My fault actually,
I was making experiments so
I indexed the document D directly to solr
added a reference in processDocuments to doc D
getDocumentVersions() was returning null for doc D
but it wasn't removed…
then I realized that manifold doesn't remove what it didn't index
itself (not all crawlers behave this way)
So I made another test indexing doc D with manifold and everything
works as expected
hope this helps others
--
Matteo Grolla
Sourcesense - making sense of Open Source
http://www.sourcesense.com
Il giorno 16/giu/2014, alle ore 19:11, Karl Wright ha scritto:
> Hi Matteo,
>
> The document should be deleted from the target repository when you return a
> null document version.
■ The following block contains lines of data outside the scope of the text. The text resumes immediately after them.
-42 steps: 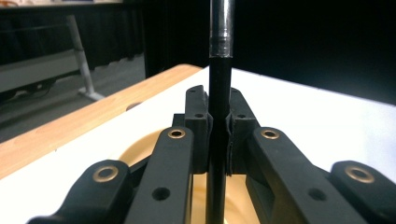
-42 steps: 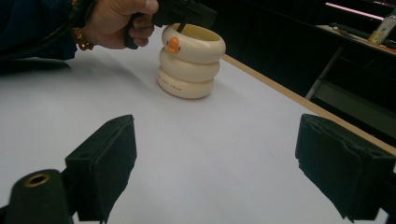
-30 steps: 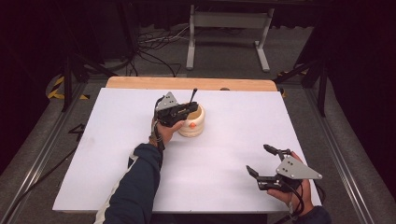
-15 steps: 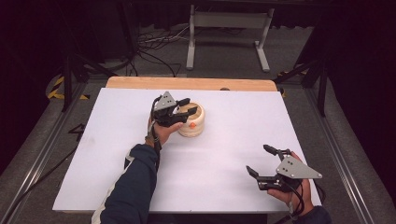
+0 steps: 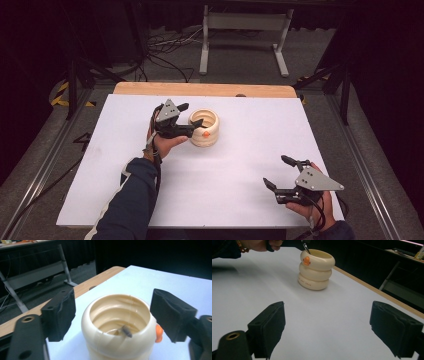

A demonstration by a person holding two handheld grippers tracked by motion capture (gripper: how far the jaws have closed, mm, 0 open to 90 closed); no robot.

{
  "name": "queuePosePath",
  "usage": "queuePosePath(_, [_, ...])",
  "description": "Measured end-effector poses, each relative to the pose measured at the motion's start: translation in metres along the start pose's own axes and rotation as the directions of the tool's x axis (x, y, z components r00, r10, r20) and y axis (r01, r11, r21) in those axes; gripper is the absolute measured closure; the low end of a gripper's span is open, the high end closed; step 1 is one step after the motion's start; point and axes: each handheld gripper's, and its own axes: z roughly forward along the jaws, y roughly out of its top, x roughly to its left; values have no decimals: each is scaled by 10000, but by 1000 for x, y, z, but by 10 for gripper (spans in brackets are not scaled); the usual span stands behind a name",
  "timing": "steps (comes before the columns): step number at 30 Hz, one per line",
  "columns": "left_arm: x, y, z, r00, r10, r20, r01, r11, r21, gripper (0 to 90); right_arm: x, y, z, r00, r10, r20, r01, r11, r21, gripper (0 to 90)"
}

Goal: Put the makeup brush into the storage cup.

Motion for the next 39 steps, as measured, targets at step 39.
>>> queuePosePath(39, [-21,3,-54,9896,1363,-453,-1334,9891,629,34,0,-1,0,9999,-72,132,71,9999,93,140])
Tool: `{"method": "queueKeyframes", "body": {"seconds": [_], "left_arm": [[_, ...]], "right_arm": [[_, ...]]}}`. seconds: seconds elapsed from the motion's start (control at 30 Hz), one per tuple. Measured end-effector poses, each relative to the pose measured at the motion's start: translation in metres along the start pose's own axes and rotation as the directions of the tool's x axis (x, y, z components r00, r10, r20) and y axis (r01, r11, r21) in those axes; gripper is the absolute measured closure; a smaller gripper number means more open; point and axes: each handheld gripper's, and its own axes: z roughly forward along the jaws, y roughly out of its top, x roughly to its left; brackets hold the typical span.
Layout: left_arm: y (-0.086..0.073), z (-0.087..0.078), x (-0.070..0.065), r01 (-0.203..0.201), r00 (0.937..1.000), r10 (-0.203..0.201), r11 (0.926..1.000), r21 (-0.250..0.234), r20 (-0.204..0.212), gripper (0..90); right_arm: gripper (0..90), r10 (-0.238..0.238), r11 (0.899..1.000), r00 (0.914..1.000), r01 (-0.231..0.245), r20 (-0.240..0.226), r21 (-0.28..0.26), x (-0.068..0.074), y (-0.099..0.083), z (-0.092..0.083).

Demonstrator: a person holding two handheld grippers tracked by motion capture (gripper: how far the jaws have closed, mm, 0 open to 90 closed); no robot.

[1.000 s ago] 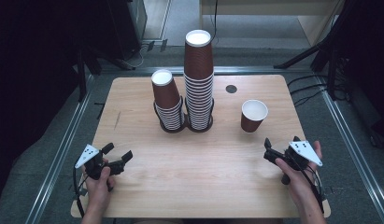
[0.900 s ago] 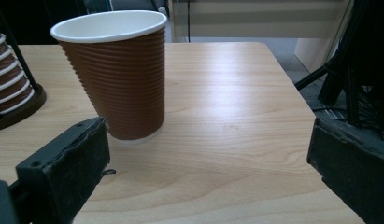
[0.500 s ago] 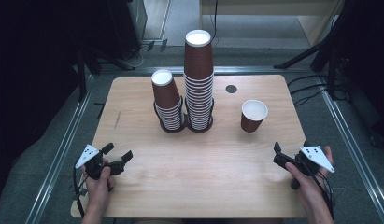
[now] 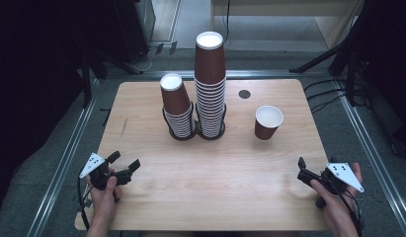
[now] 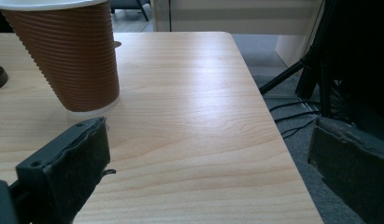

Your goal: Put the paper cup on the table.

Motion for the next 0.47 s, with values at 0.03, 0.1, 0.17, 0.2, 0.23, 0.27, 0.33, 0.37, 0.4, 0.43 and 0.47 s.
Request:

Why do you think it does not?
>
> As for your second question, please read up on the various models that the
> crawler supports. They're described pretty thoroughly in ManifoldCF in
> Action.
>
> Karl
>
>
>
> On Mon, Jun 16, 2014 at 12:47 PM, Matteo Grolla <[email protected]>
> wrote:
>
>> Hi,
>> I see that if I return null in getDocumentVersions() (actually
>> the array values are null)
>> the method processDocuments is not called for the corresponding identifiers
>> But the document is not deleted from the target repository.
>> I'm using the filesystem connector, so those are my settings for the
>> crawling mode.
>> Supposing that my source repository gives me the list of deleted
>> documents, what should I do to handle the deletion?
>>
>> Cheers
>>
>> --
>> Matteo Grolla
>> Sourcesense - making sense of Open Source
>> http://www.sourcesense.com
>>
>>